The silent clue men give that they're in love? That should be fairly obvious, and it's probably not silent. They act like chicks. They actually pay attention for brief intervals of time...they may tolerate foreplay or actually listen to you go on about your nails or whatever you find significant today. If you refer to my earlier statements about chocolate ice cream, pasta, pizza, etc...you'll see that there is a finite period of time that this behavior manifests. It usually disappears around the time they start thinking of other people during sex.

His #1 sex wish: do all the perverted, twisted shit I need to have done to my penis. Don't complain, don't make a big deal out of it. If I need some side action, don't bust my nuts. It would be nice if you brought home random women from time to time also. That's pretty much it in a nutshell....other guys here can back me up on this one.

Colors that make a man's heart race: Hmm......well a red and blue flashing light would do it...but it's not very sexy....especially when viewed in a rear-view mirror. Green is always a good color though...especially when it's the color of Benjamin Franklin's suit! Other than that, we don't care what colors you wear.

Well, that's enough ranting for today. Hopefully that clarifies the XY position on the subject. ;)

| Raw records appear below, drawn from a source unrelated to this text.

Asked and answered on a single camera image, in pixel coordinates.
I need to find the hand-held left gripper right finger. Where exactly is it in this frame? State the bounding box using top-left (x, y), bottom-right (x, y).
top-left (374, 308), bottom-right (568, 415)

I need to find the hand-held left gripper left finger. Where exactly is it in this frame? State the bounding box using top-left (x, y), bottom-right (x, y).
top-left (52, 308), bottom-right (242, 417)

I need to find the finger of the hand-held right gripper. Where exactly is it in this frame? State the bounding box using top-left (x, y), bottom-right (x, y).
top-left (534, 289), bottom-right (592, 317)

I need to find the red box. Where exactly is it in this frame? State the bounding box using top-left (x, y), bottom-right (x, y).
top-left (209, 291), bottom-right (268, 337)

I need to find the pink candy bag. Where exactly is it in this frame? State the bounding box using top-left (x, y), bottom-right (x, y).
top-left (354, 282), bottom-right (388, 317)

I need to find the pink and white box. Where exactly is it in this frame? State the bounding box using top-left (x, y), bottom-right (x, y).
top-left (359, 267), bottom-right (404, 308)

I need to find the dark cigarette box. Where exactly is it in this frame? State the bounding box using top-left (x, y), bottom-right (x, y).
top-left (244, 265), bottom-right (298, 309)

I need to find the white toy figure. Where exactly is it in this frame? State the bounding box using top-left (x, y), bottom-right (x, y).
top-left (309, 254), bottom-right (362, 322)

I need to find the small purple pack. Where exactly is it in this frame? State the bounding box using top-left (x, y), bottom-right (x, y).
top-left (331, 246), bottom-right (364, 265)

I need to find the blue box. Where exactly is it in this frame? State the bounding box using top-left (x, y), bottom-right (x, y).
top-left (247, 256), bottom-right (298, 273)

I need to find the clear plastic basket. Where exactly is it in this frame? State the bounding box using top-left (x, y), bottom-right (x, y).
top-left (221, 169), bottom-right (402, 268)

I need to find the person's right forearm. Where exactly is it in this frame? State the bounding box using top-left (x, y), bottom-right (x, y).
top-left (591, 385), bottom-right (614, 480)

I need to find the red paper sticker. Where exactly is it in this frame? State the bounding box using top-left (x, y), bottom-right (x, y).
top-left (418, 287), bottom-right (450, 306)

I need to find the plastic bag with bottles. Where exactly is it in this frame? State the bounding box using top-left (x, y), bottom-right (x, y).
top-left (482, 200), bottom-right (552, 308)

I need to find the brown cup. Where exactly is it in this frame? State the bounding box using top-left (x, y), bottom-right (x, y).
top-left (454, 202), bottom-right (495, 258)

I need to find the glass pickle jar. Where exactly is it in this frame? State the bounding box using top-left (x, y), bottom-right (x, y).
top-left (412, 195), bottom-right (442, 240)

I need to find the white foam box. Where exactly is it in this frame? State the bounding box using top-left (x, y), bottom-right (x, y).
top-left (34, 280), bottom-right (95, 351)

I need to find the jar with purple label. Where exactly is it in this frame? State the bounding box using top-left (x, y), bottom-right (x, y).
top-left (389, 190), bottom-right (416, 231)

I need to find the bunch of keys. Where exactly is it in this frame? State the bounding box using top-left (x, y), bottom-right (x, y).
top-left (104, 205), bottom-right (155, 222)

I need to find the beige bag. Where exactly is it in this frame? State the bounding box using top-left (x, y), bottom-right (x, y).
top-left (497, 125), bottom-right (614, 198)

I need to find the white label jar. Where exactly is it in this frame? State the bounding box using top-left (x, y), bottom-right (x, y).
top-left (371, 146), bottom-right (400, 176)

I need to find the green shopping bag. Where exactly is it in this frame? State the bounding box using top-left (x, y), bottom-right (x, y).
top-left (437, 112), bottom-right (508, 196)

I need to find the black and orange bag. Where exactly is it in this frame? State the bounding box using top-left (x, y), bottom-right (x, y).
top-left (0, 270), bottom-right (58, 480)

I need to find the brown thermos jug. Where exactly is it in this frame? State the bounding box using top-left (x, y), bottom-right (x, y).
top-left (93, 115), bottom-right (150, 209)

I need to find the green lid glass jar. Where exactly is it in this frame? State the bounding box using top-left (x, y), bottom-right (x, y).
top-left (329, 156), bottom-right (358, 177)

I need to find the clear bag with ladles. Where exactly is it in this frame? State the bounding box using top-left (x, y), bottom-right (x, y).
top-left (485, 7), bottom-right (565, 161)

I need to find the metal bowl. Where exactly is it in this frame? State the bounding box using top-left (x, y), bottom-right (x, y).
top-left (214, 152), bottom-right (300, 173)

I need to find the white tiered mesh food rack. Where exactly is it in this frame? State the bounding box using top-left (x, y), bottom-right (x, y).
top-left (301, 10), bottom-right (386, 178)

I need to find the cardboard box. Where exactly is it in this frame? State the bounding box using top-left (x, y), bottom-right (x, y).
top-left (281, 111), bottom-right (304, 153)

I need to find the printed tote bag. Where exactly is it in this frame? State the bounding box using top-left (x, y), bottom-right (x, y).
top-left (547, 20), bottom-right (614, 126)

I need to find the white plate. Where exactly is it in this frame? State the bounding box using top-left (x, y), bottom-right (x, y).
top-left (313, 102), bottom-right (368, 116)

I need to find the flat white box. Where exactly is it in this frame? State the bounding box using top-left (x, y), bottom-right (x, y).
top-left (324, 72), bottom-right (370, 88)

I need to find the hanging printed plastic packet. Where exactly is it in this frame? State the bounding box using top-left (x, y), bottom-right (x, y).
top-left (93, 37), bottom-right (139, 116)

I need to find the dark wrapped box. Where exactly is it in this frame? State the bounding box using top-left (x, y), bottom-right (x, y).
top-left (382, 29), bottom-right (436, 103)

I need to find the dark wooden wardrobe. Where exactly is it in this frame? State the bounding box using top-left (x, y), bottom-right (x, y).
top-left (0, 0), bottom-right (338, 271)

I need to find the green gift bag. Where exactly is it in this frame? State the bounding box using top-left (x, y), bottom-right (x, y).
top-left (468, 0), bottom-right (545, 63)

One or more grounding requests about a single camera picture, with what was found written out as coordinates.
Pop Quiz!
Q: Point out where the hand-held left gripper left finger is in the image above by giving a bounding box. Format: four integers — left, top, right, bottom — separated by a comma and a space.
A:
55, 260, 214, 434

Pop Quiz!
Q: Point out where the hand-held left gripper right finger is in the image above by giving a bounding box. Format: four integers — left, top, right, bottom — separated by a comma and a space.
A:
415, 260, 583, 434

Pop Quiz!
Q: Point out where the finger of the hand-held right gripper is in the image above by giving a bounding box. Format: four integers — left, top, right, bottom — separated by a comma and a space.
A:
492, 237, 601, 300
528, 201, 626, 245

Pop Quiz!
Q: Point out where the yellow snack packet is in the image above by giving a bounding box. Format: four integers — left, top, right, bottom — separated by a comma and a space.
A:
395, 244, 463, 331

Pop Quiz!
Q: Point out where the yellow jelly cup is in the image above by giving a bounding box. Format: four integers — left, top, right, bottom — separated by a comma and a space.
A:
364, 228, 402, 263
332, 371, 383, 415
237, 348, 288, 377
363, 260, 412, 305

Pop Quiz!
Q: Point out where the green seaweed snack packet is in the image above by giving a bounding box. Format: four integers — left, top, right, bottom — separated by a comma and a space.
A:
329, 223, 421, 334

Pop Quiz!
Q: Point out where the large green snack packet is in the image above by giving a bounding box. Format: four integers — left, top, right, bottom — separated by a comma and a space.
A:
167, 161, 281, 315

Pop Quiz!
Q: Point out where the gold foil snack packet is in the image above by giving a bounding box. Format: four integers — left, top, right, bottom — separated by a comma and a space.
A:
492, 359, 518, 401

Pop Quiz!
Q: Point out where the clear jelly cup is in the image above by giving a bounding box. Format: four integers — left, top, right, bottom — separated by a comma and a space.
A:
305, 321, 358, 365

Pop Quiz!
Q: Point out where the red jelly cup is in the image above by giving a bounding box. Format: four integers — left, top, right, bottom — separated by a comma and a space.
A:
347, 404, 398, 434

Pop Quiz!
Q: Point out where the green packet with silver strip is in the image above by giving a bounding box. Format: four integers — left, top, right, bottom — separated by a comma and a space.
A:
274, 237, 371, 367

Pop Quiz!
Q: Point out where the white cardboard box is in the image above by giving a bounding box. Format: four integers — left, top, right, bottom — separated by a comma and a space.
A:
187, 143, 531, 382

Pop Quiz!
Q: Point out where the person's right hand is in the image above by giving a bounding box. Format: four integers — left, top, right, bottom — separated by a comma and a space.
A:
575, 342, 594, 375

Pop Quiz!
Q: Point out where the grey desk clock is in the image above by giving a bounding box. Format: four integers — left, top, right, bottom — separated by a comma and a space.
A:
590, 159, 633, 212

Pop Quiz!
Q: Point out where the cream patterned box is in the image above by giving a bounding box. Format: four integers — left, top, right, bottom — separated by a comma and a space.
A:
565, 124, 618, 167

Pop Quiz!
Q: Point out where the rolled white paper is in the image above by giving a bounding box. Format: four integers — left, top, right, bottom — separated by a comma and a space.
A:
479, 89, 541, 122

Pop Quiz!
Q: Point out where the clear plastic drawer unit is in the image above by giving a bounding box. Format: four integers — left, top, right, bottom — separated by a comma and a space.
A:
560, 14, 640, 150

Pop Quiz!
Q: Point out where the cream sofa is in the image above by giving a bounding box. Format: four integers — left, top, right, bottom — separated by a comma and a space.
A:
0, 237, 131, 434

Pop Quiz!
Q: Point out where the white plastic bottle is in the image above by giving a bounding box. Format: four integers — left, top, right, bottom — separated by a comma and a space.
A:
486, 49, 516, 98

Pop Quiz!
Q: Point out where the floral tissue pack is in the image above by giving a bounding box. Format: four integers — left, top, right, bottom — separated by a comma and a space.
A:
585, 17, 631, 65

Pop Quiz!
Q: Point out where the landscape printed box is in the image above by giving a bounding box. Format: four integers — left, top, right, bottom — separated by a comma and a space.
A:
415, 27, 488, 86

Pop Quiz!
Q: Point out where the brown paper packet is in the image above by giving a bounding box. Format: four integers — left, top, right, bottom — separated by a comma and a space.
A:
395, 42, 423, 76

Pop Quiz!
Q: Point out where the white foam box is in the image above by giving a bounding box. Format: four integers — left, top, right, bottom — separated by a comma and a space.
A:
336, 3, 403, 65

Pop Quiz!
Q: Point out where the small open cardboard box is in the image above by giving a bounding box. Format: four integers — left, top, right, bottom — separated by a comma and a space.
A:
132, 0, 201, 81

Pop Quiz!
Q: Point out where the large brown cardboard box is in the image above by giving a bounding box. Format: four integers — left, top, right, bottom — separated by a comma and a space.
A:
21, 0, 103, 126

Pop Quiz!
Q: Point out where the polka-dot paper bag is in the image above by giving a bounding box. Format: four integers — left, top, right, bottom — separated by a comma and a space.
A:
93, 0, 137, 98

this would be awesome to be sent to cosmo as a reader's letter :nanana:

just pretty much the truth!
i love the answeres as well
 

Centrum

In search of Genetics
Veteran
Is it just me or do all straight guys love sluts ?
But not smart ones or those with an agenda.
Just those ones with no clue whats going on and horny 24/7.

Guys are not complicated, i think a few sentences from that movie "the ugly truth" held more insight about men then 20 years worth of silly womens magazine articles.
 
D

danny karey

I agree with most of the stuff said, but how the hell can you guys not like foreplay? Thats the best f'n part of sex period.

Thats where most of the kinky stuff starts.....for me anyway.

What, You guys don't like head? well i sure f'n do.....LOL!!